Capp Street Project: Karim Rashid
For more than a decade, Karim Rashid has consistently pushed the boundaries of what is possible in the world of design, and in the process has redefined that world. For the exhibition, Karim will create an environment called Plob from a series of sensual, custom-made, translucent polyethylene shapes. Combined, they form the six sides of a room that glows in response to the visitor's presence.
Rashid's "sensual minimalist" approach is evident throughout his oeuvre, from his ubiquitous Garbo Can and Oh Chair (designed for Umbra) to his award-winning line of sleek alloy products for Nambé, from a Black & Decker workaday snow shovel to his blob-shaped TVs, stereos and DVD players for Sony. "Form is much more seductive when the product's aesthetics are experiential, and not just visual," Rashid says. "Objects have to blur experience with form so that they are inseparable. It means retooling the stuff we live with to suit the way we really live.
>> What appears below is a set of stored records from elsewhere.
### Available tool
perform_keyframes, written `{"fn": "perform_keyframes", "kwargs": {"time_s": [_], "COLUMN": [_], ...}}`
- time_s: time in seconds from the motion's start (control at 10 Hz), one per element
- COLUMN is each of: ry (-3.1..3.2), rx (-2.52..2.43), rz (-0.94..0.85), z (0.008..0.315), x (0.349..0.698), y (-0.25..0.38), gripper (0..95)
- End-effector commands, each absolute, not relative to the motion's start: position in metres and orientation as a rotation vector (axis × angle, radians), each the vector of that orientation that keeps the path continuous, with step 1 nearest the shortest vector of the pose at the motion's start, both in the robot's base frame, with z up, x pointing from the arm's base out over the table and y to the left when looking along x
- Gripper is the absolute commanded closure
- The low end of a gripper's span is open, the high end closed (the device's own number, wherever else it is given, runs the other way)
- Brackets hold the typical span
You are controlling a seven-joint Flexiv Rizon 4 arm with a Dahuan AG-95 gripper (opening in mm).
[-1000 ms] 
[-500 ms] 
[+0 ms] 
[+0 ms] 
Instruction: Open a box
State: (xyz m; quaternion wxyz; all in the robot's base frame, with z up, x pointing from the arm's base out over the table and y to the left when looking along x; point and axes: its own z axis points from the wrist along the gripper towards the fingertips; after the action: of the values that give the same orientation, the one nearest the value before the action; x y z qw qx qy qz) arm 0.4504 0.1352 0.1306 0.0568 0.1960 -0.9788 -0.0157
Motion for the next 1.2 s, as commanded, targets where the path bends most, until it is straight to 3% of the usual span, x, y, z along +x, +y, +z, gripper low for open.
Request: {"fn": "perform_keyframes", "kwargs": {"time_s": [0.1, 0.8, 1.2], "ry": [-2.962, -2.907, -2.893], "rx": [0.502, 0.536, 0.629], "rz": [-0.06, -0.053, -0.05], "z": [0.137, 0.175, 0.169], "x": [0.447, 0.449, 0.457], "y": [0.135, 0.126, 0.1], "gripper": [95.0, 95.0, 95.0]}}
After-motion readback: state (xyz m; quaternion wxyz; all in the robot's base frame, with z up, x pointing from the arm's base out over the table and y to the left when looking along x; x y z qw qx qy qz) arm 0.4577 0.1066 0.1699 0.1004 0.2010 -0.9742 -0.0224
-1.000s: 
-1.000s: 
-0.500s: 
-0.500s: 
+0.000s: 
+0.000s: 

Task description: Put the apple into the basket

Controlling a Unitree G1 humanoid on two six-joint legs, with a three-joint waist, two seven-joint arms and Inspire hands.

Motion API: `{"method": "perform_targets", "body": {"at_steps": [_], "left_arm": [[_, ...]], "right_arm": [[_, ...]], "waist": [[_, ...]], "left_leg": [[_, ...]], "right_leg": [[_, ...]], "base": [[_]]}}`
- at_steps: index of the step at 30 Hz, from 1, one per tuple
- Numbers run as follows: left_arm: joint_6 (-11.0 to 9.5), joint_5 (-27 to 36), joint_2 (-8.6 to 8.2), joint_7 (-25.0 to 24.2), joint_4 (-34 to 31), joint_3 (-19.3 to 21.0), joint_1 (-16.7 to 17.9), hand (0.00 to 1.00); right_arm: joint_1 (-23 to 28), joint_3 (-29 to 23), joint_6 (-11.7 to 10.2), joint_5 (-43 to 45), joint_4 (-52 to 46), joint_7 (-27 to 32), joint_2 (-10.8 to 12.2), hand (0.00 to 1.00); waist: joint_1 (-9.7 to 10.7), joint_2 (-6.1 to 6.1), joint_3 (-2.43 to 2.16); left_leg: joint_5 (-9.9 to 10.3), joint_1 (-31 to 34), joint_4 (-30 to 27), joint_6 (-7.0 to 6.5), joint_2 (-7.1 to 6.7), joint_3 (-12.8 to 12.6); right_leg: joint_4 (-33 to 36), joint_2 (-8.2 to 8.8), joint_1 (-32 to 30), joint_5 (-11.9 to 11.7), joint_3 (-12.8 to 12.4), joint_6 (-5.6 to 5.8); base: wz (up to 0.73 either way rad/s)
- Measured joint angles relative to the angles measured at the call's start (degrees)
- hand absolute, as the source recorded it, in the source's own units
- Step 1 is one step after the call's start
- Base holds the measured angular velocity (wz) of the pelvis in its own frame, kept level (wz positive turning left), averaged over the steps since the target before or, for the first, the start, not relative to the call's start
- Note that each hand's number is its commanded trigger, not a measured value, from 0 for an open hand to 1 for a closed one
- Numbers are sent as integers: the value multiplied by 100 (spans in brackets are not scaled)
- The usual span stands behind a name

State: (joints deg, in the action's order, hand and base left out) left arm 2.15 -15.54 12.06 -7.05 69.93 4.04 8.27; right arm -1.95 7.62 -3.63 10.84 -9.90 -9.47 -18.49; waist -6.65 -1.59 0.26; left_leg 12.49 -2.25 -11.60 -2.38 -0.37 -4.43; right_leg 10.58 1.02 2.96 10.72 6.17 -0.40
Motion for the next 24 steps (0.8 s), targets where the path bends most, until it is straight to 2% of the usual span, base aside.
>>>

It means that if we slouch in chairs, we make chairs that let us."
Born in Cairo, Egypt, and raised in England and Canada, Rashid received a bachelor of industrial design in 1982 from Carleton University in Ottawa, Canada, and pursued graduate studies in Italy. On his return to Canada he worked at KAN Industrial Designers. He opened his own design studio in 1991 and in 1993 relocated to New York's fashionable Chelsea neighborhood. Since then, his experiments with form, material and production processes have yielded a staggering 800 designs for such clients as Issey Miyake, Totem, Estée Lauder, Tommy Hilfiger, Giorgio Armani, Leonardo, Zanotta, Yahoo and Citibank. Rashid has received the 1999 Daimler Chrysler Award, the 1999 George Nelson Award, the Silver IDEA Award for his Oh Chair in the 1999 Design Excellence Awards, and the Philadelphia Museum of Art's 1999 Collab Award. His designs are included in the permanent collections of the San Francisco Museum of Modern Art, the Chicago Athenaeum and the Montreal Museum of Decorative Arts. His work has been exhibited widely at venues that include the Museum of Modern Art, New York; the Wexner Center; the British Design Museum; and the Groninger Museum, Holland.